Ran Westwater canyon this last weekend and just wanted to remind those that enjoy the fine art of cliff jumping should think a bit about what you can't see. 
Stopped river right - right above the cowboy shelter at the start of the canyon and jumped off the higher wall after about 6-8 drunken kids just jumped at the same locale. Maybe 25-35'. Leapt and felt I had good clearance with standard jumping form. Almost immediately after entering the water (maybe 6-10' down) and still with considerable velocity hit a rock. Fortunately it seemed to be a downward slanted smoothed rock ledge since the impact only deflected my descent and the entire impact was on my right ass - missing tailbone, spine, legs and other more critical areas. A few inches in the wrong direction would mean a canyon exit by means other than boat and I wouldn't be typing this while standing at my keyboard.
I try to practice minimizing risk by improving skill - but here you are subjecting yourself to almost uncontrolled random risk taking (i.e. unknown subsurface conditions) that isn't nearly as exciting as chosing and running a clean line. My mistake and just an FYI.

-pg


----------



## GoodTimes (Mar 9, 2006)

A VERY good reminder! I know I've been guilty of rarely thinking about my LZ....."looks deep enough to me". I know there are some pretty good ones below the canyon proper....but I've never jumped above.

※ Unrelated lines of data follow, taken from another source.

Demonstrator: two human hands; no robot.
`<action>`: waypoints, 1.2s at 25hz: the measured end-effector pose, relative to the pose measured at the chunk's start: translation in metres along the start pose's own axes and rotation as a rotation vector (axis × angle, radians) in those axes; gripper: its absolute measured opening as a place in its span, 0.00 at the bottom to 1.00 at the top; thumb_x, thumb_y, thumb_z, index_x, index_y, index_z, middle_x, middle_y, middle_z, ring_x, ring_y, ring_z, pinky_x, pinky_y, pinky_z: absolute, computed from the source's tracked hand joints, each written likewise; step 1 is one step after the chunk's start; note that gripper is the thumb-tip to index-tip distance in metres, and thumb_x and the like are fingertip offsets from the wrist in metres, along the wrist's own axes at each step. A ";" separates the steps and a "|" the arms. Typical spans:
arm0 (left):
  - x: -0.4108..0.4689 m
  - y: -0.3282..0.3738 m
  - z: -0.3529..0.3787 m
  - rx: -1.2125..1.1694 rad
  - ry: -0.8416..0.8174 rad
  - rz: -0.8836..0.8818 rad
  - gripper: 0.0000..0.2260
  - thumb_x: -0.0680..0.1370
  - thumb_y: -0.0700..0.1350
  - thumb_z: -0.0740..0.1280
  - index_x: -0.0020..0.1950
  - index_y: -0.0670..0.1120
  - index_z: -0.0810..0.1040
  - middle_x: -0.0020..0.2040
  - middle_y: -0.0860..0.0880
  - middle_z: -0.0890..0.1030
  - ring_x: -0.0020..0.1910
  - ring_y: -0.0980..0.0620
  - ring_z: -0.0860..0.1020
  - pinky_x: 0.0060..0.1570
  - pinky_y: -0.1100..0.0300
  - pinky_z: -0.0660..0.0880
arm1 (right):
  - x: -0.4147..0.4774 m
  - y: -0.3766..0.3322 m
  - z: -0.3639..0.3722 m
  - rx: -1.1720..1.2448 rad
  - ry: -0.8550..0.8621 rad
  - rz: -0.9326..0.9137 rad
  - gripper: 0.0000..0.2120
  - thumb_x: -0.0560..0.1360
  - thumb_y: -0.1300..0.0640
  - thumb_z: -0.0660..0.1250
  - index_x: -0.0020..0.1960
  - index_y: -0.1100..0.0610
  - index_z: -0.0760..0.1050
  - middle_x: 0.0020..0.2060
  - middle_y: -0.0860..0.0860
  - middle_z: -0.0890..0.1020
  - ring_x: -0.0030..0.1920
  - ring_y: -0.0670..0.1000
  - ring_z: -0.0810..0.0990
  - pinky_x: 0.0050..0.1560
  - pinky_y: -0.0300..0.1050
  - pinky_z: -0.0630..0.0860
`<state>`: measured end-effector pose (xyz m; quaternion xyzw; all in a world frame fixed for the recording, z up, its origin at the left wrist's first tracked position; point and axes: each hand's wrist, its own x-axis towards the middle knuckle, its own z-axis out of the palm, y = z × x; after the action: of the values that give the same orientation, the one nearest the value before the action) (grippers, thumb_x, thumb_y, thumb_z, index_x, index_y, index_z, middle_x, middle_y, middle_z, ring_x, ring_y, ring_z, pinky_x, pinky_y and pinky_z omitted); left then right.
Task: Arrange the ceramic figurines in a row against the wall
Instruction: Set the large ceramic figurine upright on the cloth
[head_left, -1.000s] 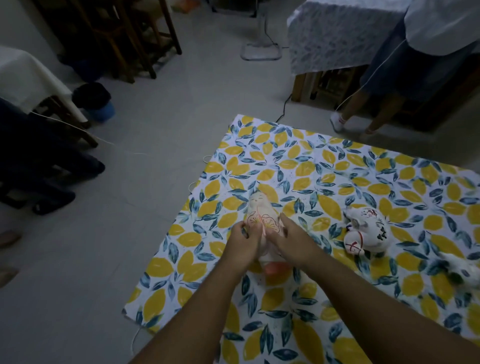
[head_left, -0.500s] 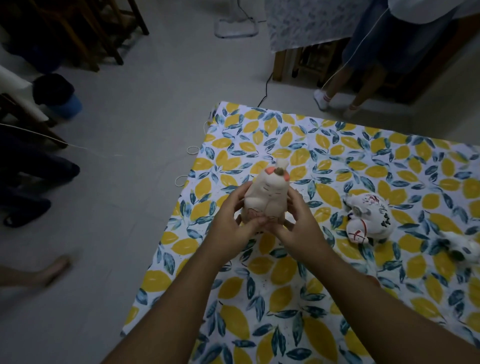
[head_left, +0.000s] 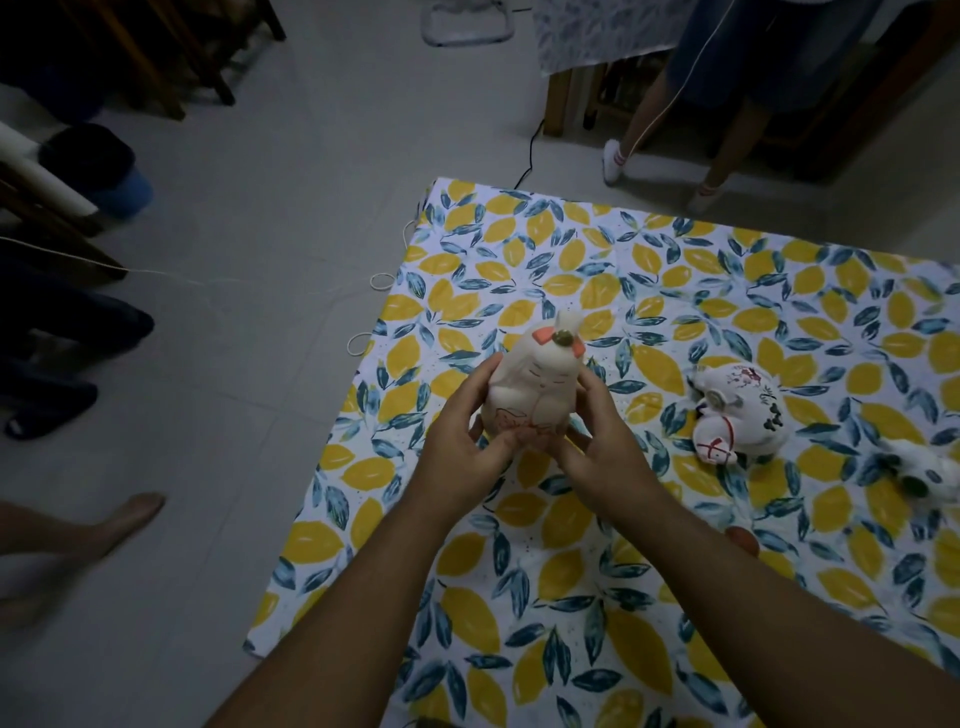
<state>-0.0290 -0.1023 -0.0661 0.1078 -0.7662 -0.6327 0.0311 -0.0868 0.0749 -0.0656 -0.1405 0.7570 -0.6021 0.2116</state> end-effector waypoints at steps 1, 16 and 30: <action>0.000 -0.001 0.000 0.001 -0.006 0.003 0.33 0.77 0.47 0.73 0.76 0.63 0.62 0.75 0.60 0.67 0.73 0.58 0.67 0.64 0.48 0.75 | 0.000 0.002 0.001 0.007 0.001 -0.004 0.35 0.79 0.62 0.70 0.77 0.39 0.60 0.72 0.40 0.72 0.71 0.40 0.70 0.62 0.34 0.74; -0.032 0.027 0.024 0.372 0.229 -0.008 0.32 0.78 0.58 0.68 0.78 0.56 0.59 0.78 0.54 0.64 0.76 0.55 0.61 0.71 0.45 0.65 | -0.035 -0.014 -0.025 -0.610 0.076 -0.034 0.33 0.81 0.39 0.60 0.81 0.46 0.53 0.81 0.47 0.60 0.81 0.48 0.52 0.78 0.55 0.57; -0.019 0.067 0.273 0.622 0.001 0.023 0.24 0.83 0.55 0.59 0.77 0.46 0.66 0.76 0.47 0.68 0.75 0.48 0.64 0.72 0.48 0.63 | -0.138 0.064 -0.271 -0.930 0.336 0.177 0.24 0.83 0.49 0.59 0.78 0.54 0.65 0.79 0.57 0.64 0.79 0.59 0.59 0.77 0.60 0.58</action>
<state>-0.0692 0.1764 -0.0530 0.1035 -0.9243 -0.3673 0.0041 -0.0966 0.3848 -0.0563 -0.0561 0.9778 -0.1951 0.0522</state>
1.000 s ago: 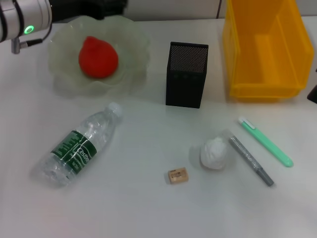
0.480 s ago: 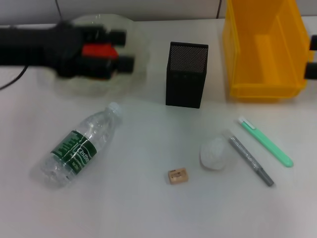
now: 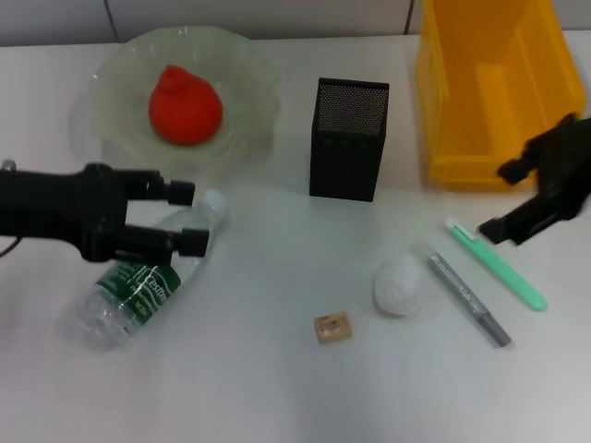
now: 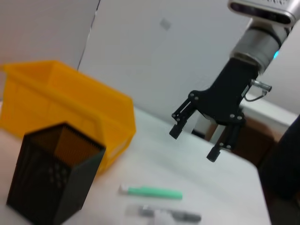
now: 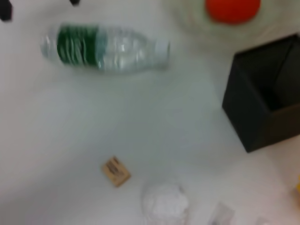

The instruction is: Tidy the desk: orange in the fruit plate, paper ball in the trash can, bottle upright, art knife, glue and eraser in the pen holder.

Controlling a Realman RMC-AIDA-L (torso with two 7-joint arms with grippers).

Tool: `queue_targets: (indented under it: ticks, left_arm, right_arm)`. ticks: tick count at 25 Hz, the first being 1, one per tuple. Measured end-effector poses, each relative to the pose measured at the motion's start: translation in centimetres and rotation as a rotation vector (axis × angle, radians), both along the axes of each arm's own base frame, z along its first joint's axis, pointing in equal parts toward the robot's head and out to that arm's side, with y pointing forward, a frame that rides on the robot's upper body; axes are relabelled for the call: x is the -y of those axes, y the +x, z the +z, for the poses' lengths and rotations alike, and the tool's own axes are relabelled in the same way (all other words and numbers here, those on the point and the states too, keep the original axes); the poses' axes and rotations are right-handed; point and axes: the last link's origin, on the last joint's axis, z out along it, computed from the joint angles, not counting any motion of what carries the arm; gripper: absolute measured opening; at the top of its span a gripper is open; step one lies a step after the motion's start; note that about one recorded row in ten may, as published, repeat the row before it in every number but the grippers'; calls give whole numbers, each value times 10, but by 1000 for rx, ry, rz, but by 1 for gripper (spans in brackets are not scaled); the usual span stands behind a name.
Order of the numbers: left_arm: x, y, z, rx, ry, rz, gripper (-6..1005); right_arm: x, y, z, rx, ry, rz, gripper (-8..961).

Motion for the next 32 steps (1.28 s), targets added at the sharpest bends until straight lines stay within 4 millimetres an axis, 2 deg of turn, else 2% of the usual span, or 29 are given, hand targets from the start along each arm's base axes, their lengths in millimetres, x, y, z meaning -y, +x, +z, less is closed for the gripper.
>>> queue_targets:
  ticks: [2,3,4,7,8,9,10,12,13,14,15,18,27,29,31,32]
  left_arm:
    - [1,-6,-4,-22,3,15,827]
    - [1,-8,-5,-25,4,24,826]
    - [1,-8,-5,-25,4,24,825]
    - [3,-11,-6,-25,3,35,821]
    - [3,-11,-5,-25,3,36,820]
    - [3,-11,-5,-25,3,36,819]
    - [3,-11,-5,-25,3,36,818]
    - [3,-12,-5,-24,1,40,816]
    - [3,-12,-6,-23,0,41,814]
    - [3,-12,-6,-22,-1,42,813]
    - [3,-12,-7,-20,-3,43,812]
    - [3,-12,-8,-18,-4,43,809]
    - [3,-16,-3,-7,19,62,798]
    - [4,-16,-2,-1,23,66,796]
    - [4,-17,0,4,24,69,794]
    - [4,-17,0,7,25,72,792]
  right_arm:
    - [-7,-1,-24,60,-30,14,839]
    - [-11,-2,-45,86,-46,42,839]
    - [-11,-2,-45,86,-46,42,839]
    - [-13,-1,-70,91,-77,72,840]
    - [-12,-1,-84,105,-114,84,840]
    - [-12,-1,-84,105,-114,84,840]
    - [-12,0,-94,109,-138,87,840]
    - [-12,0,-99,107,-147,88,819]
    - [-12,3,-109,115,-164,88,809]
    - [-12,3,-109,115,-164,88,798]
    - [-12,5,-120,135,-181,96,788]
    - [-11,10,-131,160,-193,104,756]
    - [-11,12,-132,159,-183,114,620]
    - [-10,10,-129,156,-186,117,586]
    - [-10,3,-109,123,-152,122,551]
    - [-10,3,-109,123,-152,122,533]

Thanks for reminding me to check more thoroughly.....since I'll be there in a few weeks.


----------



## Randaddy (Jun 8, 2007)

A guide from West Virginia is now paralyzed from the neck down because of a cliff jump on the Colorado. I'm hesitant to jump at all anymore, especially into muddy water.


----------



## Theophilus (Mar 11, 2008)

Randaddy said:


> A guide from West Virginia is now paralyzed from the neck down because of a cliff jump on the Colorado. I'm hesitant to jump at all anymore, especially into muddy water.


I watched a friend of mine when we were teens dive from a railroad bridge into a river in Oregon and he broke his neck when he hit bottom. It was at a place where we had jumped/dove from many other times.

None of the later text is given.